Apart from the pictures, every entry should be reproduced exactly.

TASK DATA:

□ □ □ □ □ □ □

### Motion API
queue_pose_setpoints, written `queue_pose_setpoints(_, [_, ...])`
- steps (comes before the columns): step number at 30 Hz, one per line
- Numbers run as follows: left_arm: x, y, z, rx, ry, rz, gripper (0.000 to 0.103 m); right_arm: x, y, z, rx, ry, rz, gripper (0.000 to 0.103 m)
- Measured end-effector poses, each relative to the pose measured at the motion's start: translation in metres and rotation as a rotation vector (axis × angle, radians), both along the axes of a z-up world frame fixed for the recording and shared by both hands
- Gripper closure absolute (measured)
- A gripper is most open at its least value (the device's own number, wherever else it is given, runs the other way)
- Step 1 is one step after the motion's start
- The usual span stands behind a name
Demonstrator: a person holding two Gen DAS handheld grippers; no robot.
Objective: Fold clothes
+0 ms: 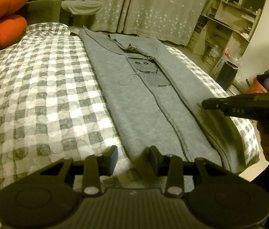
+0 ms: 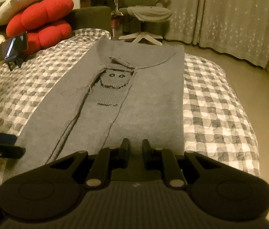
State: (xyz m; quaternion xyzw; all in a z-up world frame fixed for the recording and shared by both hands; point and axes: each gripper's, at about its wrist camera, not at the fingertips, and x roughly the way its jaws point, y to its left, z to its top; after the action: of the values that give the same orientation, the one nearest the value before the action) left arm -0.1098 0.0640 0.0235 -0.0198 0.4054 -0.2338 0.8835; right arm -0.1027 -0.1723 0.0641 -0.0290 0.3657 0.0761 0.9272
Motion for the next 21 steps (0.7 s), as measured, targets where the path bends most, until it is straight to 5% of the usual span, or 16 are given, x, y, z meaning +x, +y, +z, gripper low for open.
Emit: queue_pose_setpoints(21, [-0.0008,-0.0066,-0.0025,0.026,-0.021,-0.011,0.064,-0.0047,-0.0028,-0.004,0.002,0.017,-0.005,0.088])
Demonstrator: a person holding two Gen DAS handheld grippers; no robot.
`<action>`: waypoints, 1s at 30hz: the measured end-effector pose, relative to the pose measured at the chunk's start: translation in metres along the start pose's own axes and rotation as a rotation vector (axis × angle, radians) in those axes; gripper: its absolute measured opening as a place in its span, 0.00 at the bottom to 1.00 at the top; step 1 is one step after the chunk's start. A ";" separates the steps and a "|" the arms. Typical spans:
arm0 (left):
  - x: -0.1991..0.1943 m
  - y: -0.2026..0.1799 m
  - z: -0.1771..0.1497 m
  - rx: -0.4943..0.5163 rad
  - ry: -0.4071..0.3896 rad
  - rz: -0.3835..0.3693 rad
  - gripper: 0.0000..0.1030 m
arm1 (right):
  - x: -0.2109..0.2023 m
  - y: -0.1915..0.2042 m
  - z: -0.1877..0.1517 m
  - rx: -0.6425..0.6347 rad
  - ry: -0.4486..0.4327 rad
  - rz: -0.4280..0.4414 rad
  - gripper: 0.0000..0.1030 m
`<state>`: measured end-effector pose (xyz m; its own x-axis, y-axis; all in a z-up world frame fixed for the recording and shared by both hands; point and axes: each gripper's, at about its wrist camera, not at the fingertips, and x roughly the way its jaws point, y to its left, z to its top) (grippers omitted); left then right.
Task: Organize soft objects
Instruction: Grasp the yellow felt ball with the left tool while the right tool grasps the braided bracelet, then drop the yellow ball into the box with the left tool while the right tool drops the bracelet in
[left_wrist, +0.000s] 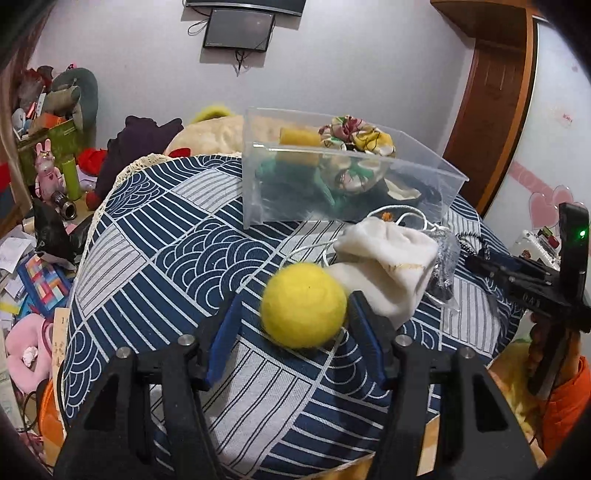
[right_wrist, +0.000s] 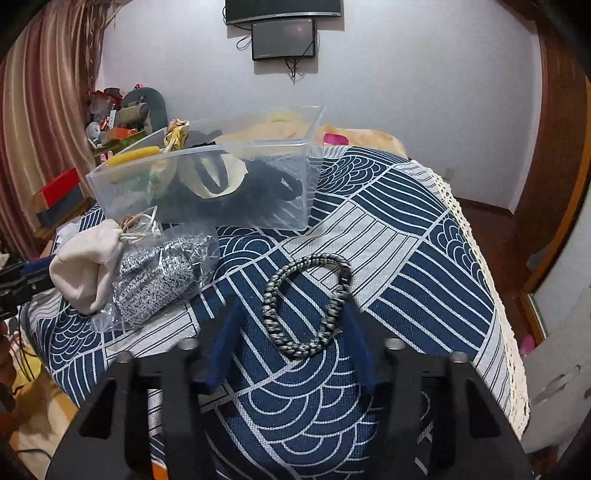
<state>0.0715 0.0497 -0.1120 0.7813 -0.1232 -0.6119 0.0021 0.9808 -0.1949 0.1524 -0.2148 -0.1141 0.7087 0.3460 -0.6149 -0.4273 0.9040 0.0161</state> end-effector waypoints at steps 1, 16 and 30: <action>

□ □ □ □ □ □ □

WRITTEN ANSWER:
### Motion API
queue_pose_setpoints, written `queue_pose_setpoints(_, [_, ...])`
- steps (comes before the columns): step number at 30 Hz, one per line
- Numbers run as follows: left_arm: x, y, z, rx, ry, rz, gripper (0.000 to 0.103 m); right_arm: x, y, z, rx, ry, rz, gripper (0.000 to 0.103 m)
- Measured end-effector poses, each relative to the pose measured at the motion's start: translation in metres and rotation as a rotation vector (axis × angle, radians), both along the axes of a z-up world frame fixed for the recording and shared by both hands
- Gripper closure absolute (measured)
- A gripper is most open at its least value (the device's own number, wherever else it is given, runs the other way)
- Step 1 is one step after the motion's start
- The usual span stands behind a name
Demonstrator: a person holding two Gen DAS handheld grippers; no robot.
Objective: Fold clothes
+0 ms: 
+0 ms: 
State: (xyz m; quaternion xyzw; all in a z-up world frame fixed for the recording and shared by both hands; point and axes: each gripper's, at about its wrist camera, not at the fingertips, and x roughly the way its jaws point, y to its left, z to its top; after the action: of the values that give the same orientation, the one nearest the value before the action) left arm -0.1098 0.0640 0.0235 -0.0198 0.4054 -0.2338 0.8835; right arm -0.1027 -0.1723 0.0641 -0.0290 0.3657 0.0761 0.9272
Motion for the next 21 steps (0.7 s), as measured, targets where the path bends most, until it is straight to 5% of the usual span, or 16 are given, x, y, z meaning +x, +y, +z, gripper low for open.
Emit: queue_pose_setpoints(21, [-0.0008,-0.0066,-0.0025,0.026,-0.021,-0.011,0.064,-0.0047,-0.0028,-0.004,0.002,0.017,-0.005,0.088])
Demonstrator: a person holding two Gen DAS handheld grippers; no robot.
`<action>`: waypoints, 1s at 30hz: the measured end-effector pose, relative to the pose measured at the chunk's start: translation in metres along the start pose's own axes and rotation as a rotation vector (axis × angle, radians) in those axes; gripper: its absolute measured opening as a place in its span, 0.00 at the bottom to 1.00 at the top; step 1 is one step after the chunk's start. A ";" separates the steps and a "|" the arms. Typical spans:
arm0 (left):
  - x: -0.1991..0.1943 m
  - y: -0.2026..0.1799 m
  - z: -0.1771..0.1497 m
  - rx: -0.4943..0.5163 rad
  - ry: -0.4071..0.3896 rad
  - rz: -0.3835..0.3693 rad
  - gripper: 0.0000..0.1030 m
arm1 (right):
  - x: -0.2109..0.2023 m
  - y: -0.1915..0.2042 m
  - z: -0.1877..0.1517 m
  - rx: -0.6425..0.6347 rad
  - ry: -0.4486..0.4327 rad
  - rz: -0.4280..0.4414 rad
  - gripper: 0.0000..0.1030 m
`<state>`: measured end-effector pose (xyz m; its own x-axis, y-axis; all in a z-up world frame fixed for the recording and shared by both hands; point and axes: each gripper's, at about its wrist camera, not at the fingertips, and x roughly the way its jaws point, y to its left, z to its top) (grippers omitted); left then right.
Task: Organize soft objects
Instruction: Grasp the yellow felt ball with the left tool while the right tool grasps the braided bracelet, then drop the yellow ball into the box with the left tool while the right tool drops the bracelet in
[left_wrist, +0.000s] 
[right_wrist, +0.000s] 
<state>0.0715 0.0497 -0.1120 0.7813 -0.1232 -0.6119 0.0021 0.9808 -0.1949 0.1524 -0.2148 -0.1141 0.7087 0.3460 -0.6149 -0.4273 0.9040 0.0161</state> end-effector waypoints at steps 1, 16 and 30: <action>

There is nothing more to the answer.